Exercise prompt:
What you return should be every line below, word for word, and none of the images.

[Source records]
- Opening Delimiter -

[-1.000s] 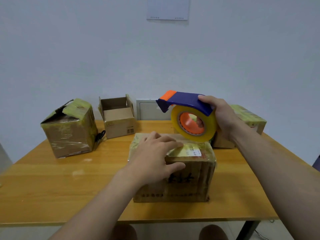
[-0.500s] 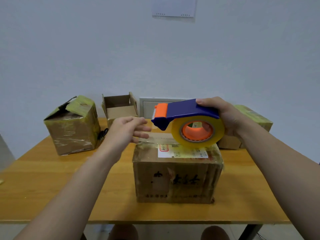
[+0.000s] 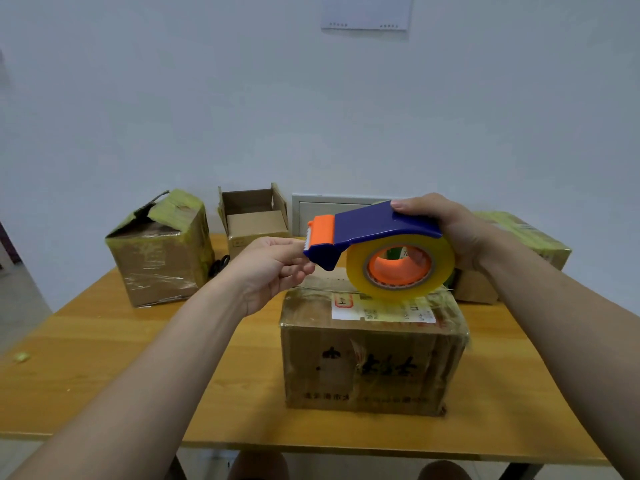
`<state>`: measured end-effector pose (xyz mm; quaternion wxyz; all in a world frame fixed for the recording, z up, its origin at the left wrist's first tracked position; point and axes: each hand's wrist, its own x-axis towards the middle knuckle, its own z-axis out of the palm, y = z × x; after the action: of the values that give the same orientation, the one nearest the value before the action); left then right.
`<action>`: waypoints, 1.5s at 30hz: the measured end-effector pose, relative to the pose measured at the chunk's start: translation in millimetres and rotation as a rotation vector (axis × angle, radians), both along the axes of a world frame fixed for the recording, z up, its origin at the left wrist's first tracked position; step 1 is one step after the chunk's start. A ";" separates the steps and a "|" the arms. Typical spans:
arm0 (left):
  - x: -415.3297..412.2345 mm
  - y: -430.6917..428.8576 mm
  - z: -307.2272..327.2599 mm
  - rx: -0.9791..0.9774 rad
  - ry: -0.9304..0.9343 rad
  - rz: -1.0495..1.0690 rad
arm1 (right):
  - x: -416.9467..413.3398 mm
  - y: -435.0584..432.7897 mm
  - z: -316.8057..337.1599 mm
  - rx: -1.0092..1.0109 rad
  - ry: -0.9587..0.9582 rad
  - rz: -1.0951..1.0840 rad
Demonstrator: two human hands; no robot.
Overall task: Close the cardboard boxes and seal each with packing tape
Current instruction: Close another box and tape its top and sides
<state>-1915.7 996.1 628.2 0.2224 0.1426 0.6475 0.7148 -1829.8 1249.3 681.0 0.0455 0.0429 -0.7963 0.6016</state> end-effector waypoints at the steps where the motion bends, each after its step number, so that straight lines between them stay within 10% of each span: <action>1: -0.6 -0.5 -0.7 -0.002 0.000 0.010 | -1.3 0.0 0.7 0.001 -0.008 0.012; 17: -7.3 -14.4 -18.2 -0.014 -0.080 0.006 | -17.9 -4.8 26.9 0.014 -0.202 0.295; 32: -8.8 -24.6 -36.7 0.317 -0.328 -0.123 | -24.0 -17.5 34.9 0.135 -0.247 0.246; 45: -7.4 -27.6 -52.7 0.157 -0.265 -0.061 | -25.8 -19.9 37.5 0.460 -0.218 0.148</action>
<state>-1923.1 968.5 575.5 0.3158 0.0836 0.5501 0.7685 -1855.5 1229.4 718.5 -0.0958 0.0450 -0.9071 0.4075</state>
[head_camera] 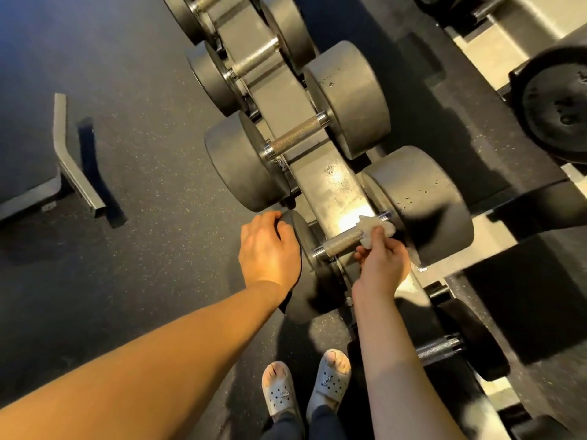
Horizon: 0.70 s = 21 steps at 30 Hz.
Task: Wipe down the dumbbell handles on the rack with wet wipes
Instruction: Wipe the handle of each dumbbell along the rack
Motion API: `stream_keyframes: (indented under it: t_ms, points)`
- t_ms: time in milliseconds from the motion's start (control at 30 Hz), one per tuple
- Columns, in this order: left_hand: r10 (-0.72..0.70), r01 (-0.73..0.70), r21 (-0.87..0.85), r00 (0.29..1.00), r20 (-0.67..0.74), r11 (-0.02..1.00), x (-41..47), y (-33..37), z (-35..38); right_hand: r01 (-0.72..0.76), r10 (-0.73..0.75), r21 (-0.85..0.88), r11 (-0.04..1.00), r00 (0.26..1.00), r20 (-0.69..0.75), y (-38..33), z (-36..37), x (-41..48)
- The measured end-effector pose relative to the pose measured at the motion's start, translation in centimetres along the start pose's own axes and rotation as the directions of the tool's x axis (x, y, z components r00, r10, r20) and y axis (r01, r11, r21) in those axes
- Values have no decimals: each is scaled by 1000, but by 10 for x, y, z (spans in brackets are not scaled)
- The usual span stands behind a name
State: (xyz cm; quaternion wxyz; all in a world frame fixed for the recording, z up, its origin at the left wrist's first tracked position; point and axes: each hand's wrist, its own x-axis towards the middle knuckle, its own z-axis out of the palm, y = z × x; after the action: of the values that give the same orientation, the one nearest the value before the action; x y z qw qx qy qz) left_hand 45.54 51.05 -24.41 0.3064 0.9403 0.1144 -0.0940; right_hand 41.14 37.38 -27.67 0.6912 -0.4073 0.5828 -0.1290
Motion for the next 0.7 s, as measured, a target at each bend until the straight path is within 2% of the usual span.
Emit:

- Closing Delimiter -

Answer below:
[-1.000s] 
[-0.500s] 
[+0.000s] 
`<state>`: measured end-effector pose (xyz mm; quaternion wxyz; all in a world frame fixed for the recording, z up, its origin at the left wrist's first tracked position; point and axes: each hand's wrist, its own x-axis towards the middle knuckle, its own z-axis out of the palm, y = z × x; after the action: of the values that give the same orientation, the one nearest the value before the action); left then right.
`<action>`: waypoints, 1.5s at 30hz: the measured end-effector pose, relative to the pose measured at the chunk's start: translation in millimetres and rotation as a rotation vector (axis × angle, radians), both along the axes of a world frame fixed for the recording, z up, its origin at the left wrist's first tracked position; step 1 is one step after the chunk's start. A ";" separates the steps and a "|" the arms. Typical spans:
arm0 (left):
  - x: -415.3297..412.2345 mm
  - y: -430.6917..428.8576 mm
  - z: -307.2272..327.2599 mm
  - rx: -0.9791..0.9774 rad
  - ry: -0.9304..0.9343 rad
  - rz: -1.0495..1.0690 rad
arm1 (right):
  - x: -416.9467..413.3398 mm
  - y: -435.0584..432.7897 mm
  - z: -316.8057..337.1599 mm
  - rx: -1.0092..1.0109 rad
  - ry: -0.9587..0.9582 rad
  - rz: -1.0951..1.0840 rad
Demonstrator: two human hands; no robot.
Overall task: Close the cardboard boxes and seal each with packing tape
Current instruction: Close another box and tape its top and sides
<state>-1915.7 996.1 628.2 0.2224 0.1426 0.6475 0.7148 -1829.8 1249.3 681.0 0.0455 0.0429 -0.7963 0.6016</state> end-effector waypoints at the steps where the motion bends, each after its step number, so that straight lines between them stay within 10% of each span: <action>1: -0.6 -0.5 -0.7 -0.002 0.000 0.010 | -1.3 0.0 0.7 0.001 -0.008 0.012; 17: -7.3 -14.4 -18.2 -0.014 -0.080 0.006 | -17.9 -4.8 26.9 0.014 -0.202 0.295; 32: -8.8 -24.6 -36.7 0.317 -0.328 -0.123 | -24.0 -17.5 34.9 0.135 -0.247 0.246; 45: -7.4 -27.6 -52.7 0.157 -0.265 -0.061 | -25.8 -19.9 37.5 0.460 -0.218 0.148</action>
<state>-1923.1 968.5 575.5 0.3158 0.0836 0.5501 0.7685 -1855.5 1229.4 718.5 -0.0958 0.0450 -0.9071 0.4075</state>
[head_camera] 
Horizon: 0.70 s = 21 steps at 30 Hz.
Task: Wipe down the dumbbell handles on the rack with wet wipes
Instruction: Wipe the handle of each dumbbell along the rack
Motion API: `stream_keyframes: (indented under it: t_ms, points)`
- t_ms: time in milliseconds from the motion's start (control at 30 Hz), one per tuple
- Columns, in this order: left_hand: r10 (-0.72..0.70), r01 (-0.73..0.70), r21 (-0.87..0.85), r00 (0.29..1.00), r20 (-0.67..0.74), r11 (-0.02..1.00), x (-41..47), y (-33..37), z (-35..38); right_hand: r01 (-0.72..0.76), r10 (-0.73..0.75), r21 (-0.85..0.88), r11 (-0.04..1.00), r00 (0.26..1.00), r20 (-0.69..0.75), y (-38..33), z (-36..37), x (-41..48)
- The measured end-effector pose relative to the pose measured at the motion's start, translation in centimetres along the start pose's own axes and rotation as the directions of the tool's x axis (x, y, z components r00, r10, r20) and y axis (r01, r11, r21) in those axes
- Values have no decimals: each is scaled by 1000, but by 10 for x, y, z (spans in brackets are not scaled)
- The usual span stands behind a name
State: (xyz cm; quaternion wxyz; all in a world frame fixed for the recording, z up, its origin at the left wrist's first tracked position; point and axes: each hand's wrist, its own x-axis towards the middle knuckle, its own z-axis out of the palm, y = z × x; after the action: of the values that give the same orientation, the one nearest the value before the action; x y z qw qx qy qz) left_hand 45.54 51.05 -24.41 0.3064 0.9403 0.1144 -0.0940; right_hand 41.14 37.38 -27.67 0.6912 -0.4073 0.5828 -0.1290
Motion for the next 0.7 s, as measured, a target at each bend until the straight path is within 2% of the usual span.
Emit:

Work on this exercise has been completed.